(Work order): Reproduce exactly the lines below from the one containing "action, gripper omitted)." through the one containing "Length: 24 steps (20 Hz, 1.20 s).", including both, and nothing else.

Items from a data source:
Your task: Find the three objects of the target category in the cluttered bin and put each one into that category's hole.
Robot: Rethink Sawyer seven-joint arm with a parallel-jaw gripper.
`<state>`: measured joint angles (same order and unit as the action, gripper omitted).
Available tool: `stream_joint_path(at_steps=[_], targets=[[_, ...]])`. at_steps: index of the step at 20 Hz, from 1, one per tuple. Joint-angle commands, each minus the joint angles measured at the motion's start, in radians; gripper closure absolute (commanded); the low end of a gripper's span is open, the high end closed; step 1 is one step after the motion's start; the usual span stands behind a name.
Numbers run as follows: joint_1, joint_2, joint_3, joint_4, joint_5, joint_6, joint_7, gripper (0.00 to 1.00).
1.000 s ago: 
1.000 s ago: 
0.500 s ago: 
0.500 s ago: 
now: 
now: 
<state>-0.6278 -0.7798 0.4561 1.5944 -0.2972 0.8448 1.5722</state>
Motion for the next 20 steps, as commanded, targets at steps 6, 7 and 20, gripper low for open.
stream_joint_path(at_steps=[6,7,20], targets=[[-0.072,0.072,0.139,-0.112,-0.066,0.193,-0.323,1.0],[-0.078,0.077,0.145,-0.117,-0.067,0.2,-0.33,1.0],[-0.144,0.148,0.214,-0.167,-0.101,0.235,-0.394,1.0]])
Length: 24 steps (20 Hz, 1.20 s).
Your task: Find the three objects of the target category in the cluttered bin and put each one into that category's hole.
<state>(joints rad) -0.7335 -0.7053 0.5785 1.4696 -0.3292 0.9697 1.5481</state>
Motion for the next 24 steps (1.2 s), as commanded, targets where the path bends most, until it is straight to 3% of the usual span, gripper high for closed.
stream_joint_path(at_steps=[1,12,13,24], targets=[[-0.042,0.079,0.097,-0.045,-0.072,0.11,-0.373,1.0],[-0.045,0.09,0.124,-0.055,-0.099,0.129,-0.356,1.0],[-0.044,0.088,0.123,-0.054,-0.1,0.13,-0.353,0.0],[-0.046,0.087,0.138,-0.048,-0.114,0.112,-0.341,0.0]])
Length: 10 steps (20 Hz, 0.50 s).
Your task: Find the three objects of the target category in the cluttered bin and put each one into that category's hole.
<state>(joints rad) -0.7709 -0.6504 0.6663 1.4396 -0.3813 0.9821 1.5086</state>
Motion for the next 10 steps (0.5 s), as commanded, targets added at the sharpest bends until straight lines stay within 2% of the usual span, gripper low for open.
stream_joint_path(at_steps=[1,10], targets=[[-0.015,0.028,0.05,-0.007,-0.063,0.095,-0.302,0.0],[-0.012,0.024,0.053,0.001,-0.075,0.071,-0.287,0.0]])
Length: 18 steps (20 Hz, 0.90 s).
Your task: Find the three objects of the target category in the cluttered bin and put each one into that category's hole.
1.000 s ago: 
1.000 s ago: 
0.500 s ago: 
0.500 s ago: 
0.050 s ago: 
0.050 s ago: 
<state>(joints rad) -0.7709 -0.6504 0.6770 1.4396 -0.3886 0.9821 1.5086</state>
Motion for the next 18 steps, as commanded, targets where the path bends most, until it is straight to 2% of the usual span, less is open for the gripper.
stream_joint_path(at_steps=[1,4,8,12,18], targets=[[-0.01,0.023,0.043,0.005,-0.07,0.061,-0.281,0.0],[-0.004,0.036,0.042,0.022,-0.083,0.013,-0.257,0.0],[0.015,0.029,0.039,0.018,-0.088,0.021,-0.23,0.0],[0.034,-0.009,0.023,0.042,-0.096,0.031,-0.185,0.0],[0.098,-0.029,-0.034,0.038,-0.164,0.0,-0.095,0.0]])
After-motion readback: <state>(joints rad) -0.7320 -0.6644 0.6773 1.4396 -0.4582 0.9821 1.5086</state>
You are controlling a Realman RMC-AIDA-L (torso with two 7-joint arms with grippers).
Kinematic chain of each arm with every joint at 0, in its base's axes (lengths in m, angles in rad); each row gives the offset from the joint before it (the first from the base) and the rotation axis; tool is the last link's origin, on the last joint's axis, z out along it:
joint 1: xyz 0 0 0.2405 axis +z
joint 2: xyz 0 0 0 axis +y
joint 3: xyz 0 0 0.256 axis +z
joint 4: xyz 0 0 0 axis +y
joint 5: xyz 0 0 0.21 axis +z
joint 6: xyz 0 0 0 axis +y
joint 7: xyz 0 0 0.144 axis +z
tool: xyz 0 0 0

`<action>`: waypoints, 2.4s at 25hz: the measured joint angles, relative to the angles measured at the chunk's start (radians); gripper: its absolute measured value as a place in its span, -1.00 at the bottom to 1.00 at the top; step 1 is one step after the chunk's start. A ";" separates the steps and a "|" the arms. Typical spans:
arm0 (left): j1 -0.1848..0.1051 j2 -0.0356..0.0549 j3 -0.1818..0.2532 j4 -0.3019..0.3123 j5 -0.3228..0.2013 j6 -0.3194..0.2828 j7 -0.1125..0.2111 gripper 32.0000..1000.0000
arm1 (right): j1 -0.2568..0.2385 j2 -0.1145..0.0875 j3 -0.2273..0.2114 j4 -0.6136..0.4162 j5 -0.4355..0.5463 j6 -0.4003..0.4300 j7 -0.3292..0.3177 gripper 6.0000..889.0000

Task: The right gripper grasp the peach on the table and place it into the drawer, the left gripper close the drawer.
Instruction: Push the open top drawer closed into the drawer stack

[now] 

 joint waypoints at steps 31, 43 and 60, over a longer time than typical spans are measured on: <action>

(Output below):
`<state>`: measured joint angles (same order and unit as the action, gripper omitted).
Available tool: `stream_joint_path(at_steps=[_], targets=[[_, ...]])`. at_steps: index of the step at 20 Hz, from 1, one per tuple. Joint-angle commands, each minus the joint angles measured at the motion's start, in radians; gripper closure absolute (commanded); the low end of a gripper's span is open, the high end closed; step 1 is one step after the motion's start; the usual span stands behind a name.
Numbers run as follows: joint_1, joint_2, joint_3, joint_4, joint_5, joint_6, joint_7, gripper (0.00 to 1.00).
1.000 s ago: 
1.000 s ago: 
0.500 s ago: 
0.500 s ago: 
now: 
now: 
<state>-0.6278 -0.7798 0.4561 1.5944 -0.2972 0.8448 1.5722</state>
Motion for the next 20 steps, as commanded, targets at steps 6, 7 and 20, gripper low for open.
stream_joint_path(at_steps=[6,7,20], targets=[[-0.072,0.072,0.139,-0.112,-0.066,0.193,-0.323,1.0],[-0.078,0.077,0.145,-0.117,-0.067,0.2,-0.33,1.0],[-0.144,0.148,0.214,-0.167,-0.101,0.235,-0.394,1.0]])
Length: 24 steps (20 Hz, 1.20 s).

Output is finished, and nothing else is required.